The researchers hypothesized that running the enzymes through the EVLC machine could “scrub” the antigens from lungs from a blood type A donor and turn them into lungs that could theoretically go to a recipient with any blood type.

Transplant surgeon Marcelo Cypel in an operating room. UHN

How they tested the theory— First, the researchers tested the ability of the two enzymes, FpGalNAc deacetylase, and FpGalactosaminidase, to remove A-antigens from five human red blood cell samples and three human aortae after static incubation. The enzymes removed over 90 percent of the A antigens from red blood cells and the human aortae.

​​Next, researchers placed eight human donor lungs not eligible for transplantation in the EVLC system. For each pair from the same donor, one lung was treated with fluid containing the enzymes; the other was not.

Over 4 hours, the enzymes removed more than 97 percent of A-antigens from epithelial lung cells. Crucially, the enzymes removed these antigens without any treatment-related damage to the lungs.

Next, the researchers simulated what would typically be an ABO-incompatible transplant. They added type O blood with a high concentration of anti-A antibodies to the system. The results showed that the enzyme-treated lungs tolerated the introduction of O blood well, while the lungs that weren’t treated with the enzymes showed signs of rejection.

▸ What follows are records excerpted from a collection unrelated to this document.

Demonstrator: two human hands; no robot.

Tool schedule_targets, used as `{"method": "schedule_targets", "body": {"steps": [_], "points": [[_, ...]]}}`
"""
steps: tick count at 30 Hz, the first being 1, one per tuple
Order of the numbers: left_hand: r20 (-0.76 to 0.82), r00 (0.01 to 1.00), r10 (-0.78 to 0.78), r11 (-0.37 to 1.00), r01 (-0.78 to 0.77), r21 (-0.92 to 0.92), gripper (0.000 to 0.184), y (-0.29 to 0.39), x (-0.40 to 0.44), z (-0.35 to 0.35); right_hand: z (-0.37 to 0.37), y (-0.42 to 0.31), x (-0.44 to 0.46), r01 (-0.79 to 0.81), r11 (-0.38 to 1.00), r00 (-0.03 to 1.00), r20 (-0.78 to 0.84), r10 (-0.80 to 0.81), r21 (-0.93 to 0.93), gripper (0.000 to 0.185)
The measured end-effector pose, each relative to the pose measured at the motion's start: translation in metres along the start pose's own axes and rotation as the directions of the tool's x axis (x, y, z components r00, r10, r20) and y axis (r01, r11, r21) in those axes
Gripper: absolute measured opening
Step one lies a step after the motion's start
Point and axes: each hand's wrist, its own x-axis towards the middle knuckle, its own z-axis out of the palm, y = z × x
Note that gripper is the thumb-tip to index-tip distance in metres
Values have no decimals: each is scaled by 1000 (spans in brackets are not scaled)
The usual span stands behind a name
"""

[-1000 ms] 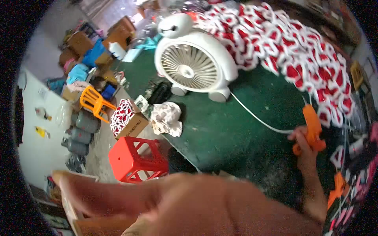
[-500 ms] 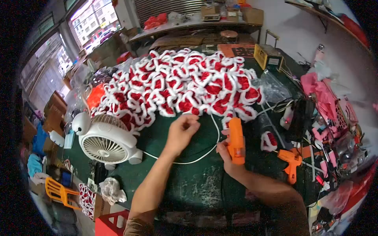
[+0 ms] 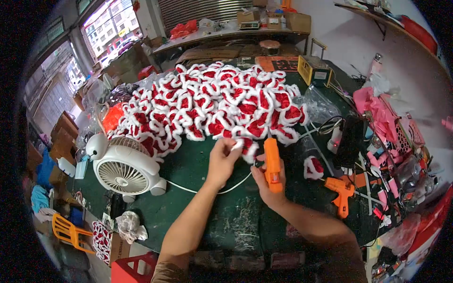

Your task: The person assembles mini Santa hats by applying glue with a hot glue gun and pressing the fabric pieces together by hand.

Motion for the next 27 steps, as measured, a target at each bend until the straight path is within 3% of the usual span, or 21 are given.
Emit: {"method": "schedule_targets", "body": {"steps": [2, 3, 6, 8, 10, 11, 13, 16, 18, 19, 20, 21, 22, 23, 26, 27], "points": [[-68, 997, -47, 996, 41, -84, 13, 10, -20, -26, 6, -2, 0, 100, 993, 994, 30, -102, 58, 41], [-99, 992, -79, 996, 74, -56, 16, 16, -30, -37, 8, -2, -1, 19, 977, 994, 103, -41, 212, 44], [-150, 988, 44, 998, -49, -31, 21, 23, -56, -51, 24, -13, -4, 116, 986, 968, 208, -138, 116, 33], [-175, 977, 125, 991, -131, -23, 23, 26, -70, -52, 35, -20, -11, 84, 994, 967, 235, -97, 66, 33], [-96, 986, 133, 991, -129, 40, 23, 27, -82, -54, 48, -39, -21, -258, 960, 950, 208, 231, 111, 34], [-100, 987, 127, 992, -125, 29, 23, 26, -87, -53, 46, -17, -22, -191, 966, 962, 227, 150, 174, 36], [-39, 998, -54, 928, 36, -371, 25, 23, -89, -53, 47, -27, -17, -199, 964, 961, 230, 156, 176, 35], [90, 987, -134, 796, 161, -584, 48, 37, -90, -63, 57, -29, -10, -159, 968, 969, 217, 117, 192, 34], [167, 980, -104, 769, 186, -612, 66, 58, -97, -66, 66, -19, -10, -113, 974, 977, 200, 73, 196, 33], [163, 978, -128, 767, 202, -609, 67, 57, -98, -65, 70, -9, -13, -36, 971, 973, 228, -19, 234, 33], [156, 979, -131, 768, 200, -609, 67, 52, -98, -66, 72, -3, -16, 38, 961, 961, 253, -111, 275, 33], [106, 987, -121, 877, 156, -454, 58, 44, -96, -67, 69, -4, -20, 51, 989, 955, 283, -89, 139, 33], [61, 993, -103, 953, 116, -280, 48, 37, -94, -68, 68, -3, -19, 46, 989, 954, 287, -85, 140, 33], [55, 986, -159, 943, 168, -286, 33, 30, -94, -72, 68, -3, -20, 8, 991, 952, 302, -48, 132, 33], [8, 988, -152, 910, 143, -390, 28, 27, -93, -80, 58, -6, -11, -76, 983, 940, 340, 16, 164, 32], [20, 982, -186, 874, 174, -454, 25, 34, -92, -84, 55, -7, -7, -178, 966, 931, 351, 104, 186, 32]]}}
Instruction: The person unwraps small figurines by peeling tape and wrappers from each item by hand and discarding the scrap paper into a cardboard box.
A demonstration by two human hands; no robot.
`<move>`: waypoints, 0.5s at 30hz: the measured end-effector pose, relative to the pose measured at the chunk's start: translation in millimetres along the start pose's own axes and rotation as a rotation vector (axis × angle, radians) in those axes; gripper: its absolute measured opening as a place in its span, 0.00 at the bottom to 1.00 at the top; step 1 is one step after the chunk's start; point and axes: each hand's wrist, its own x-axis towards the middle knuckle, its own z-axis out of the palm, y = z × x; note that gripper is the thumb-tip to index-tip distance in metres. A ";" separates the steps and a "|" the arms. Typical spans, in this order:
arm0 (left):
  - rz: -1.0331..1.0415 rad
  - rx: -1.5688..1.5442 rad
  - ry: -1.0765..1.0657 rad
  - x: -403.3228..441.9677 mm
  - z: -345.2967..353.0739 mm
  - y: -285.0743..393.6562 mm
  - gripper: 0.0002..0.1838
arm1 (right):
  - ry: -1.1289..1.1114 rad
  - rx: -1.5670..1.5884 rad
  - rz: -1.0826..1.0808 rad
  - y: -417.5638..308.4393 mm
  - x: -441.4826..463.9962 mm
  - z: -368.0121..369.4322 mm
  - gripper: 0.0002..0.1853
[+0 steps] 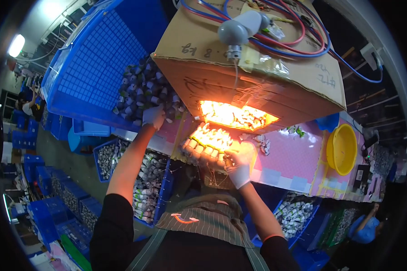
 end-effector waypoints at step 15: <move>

What it means for the future— The goal of the treatment would be to get transplant patients through the critical 24 to48 hours after receiving an organ, when their body is most likely to reject it.

Both Withers and Cybel say they know there’s a long way to go before this treatment is proven safe for patients with standard A blood type (or type B, but the focus is on A for now).

In the lung that hasn’t been treated with the enzymes, pumping O plasma through them induced antibodies that inflamed the organ tissue, signaling lungs that the body would reject. The lungs that had been treated with the enzymes saw no such inflammation.

With these promising results, the researchers are considering jumping right into clinical trials. And if all goes well, organ transplants could save even more lives in the future.